One of the themes that is currently touring is Four Elements. With this theme we are focused on the classical elements of Earth, Water, Air and Fire and we were looking for submissions that present a fresh insight into one or more of these elements. Luckily, we found a fantastic photographer who we hope will inspire you to get out there and take some creative and visionary images of your own.
When did you first know that you wanted to be a photographer and how did you go about pursuing this dream?
I have been interested in photography as long as I can remember and recall shooting my first film on my sister’s Instamatic at the age of seven.
Have you had any formal photography training and if not how did you get to be so good at photography?
No I am self taught. In 1986, I opened a film developing centre, which I ran until 2007.
Your portfolio includes some truly awe-inspiring landscape photography.
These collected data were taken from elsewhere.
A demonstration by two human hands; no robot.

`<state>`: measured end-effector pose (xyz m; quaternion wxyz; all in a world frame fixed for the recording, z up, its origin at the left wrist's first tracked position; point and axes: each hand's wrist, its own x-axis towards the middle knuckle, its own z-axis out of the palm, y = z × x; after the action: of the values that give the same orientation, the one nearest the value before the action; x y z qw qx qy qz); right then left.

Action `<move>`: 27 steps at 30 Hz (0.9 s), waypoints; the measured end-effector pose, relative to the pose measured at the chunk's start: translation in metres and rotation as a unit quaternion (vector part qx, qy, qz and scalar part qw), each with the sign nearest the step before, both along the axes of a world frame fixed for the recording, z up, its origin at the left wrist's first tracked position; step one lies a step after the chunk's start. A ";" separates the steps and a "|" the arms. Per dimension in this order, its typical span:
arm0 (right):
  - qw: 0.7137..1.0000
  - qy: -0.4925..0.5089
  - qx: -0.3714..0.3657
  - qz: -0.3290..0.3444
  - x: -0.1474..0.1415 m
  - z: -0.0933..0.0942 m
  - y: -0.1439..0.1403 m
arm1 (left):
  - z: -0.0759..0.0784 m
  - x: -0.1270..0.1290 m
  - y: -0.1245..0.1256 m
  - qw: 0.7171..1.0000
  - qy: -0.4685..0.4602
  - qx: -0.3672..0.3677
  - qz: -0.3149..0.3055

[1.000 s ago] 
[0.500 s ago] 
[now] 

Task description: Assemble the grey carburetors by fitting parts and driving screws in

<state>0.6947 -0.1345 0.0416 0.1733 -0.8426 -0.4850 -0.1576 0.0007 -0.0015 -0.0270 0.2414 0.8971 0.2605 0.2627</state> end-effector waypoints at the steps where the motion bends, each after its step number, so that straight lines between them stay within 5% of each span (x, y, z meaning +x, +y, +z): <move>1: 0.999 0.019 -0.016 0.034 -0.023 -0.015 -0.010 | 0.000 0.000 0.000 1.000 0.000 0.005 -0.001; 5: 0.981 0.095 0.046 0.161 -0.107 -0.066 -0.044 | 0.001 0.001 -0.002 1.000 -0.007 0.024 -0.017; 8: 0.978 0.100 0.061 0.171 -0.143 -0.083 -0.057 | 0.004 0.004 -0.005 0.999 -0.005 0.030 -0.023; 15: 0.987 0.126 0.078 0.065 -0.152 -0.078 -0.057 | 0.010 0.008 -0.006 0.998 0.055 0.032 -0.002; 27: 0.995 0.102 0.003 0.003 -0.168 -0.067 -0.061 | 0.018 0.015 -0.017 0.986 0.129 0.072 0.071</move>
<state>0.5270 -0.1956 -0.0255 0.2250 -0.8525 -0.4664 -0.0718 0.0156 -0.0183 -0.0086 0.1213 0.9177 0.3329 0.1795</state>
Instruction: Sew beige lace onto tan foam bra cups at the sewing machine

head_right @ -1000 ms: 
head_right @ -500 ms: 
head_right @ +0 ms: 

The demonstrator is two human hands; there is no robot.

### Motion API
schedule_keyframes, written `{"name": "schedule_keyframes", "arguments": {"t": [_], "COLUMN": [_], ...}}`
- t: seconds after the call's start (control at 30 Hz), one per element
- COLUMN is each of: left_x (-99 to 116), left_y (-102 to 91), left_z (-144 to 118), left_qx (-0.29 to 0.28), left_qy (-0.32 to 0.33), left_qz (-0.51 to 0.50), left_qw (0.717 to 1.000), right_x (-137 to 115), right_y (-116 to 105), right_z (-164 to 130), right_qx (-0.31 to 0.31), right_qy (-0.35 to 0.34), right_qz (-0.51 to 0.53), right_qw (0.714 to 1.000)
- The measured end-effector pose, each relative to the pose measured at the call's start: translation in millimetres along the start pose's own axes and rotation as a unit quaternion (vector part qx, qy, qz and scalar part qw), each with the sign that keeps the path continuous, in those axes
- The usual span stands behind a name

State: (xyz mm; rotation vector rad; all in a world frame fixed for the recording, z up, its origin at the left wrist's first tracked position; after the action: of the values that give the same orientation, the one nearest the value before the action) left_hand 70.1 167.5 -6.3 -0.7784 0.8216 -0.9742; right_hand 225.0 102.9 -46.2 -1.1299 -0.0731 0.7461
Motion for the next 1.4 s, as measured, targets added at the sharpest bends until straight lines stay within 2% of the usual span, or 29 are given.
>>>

What first attracted you to taking photographs of landscapes?
My hobby was traveling and hiking here in Iceland so that kind of came automatically. In 2007, I started guiding tourists specialising in 4×4 tours.
You are considered to be one of Iceland’s foremost experts in photographing the northern lights. What is the secret of getting that perfect shot?
It is quite easy nowadays with a digital SLR. You use the highest ISO and largest aperture you are comfortable with quality-wise and then experiment to find the right exposure time. In the old days, using film this was not so easy.
You have also captured images of extreme conditions such as volcanoes erupting. How dangerous is it trying to capture such events?
Not so dangerous if you know what you are doing. In the last century we had 33 eruptions but only two deaths related to those if I remember correctly.
How do you manage to be in the right place at the right time to capture those perfect shots?
I travel a lot. I have often missed great shots by not being in the right place at the right time.
What equipment is in your kit bag?
Today, I mostly use Nikon D800e with 24-120mm f/4, 14mm f/2.8, 17-35mm f/2.8 and the 80-400mm
What advice would you give to budding photographers trying to capture awe-inspiring images of the four elements?
Don’t be afraid to experiment.
Do you have anything exciting on the horizon that you can tell us about?
For many years, I have been preparing and waiting for the next eruption of the volcano Katla, which is long overdue.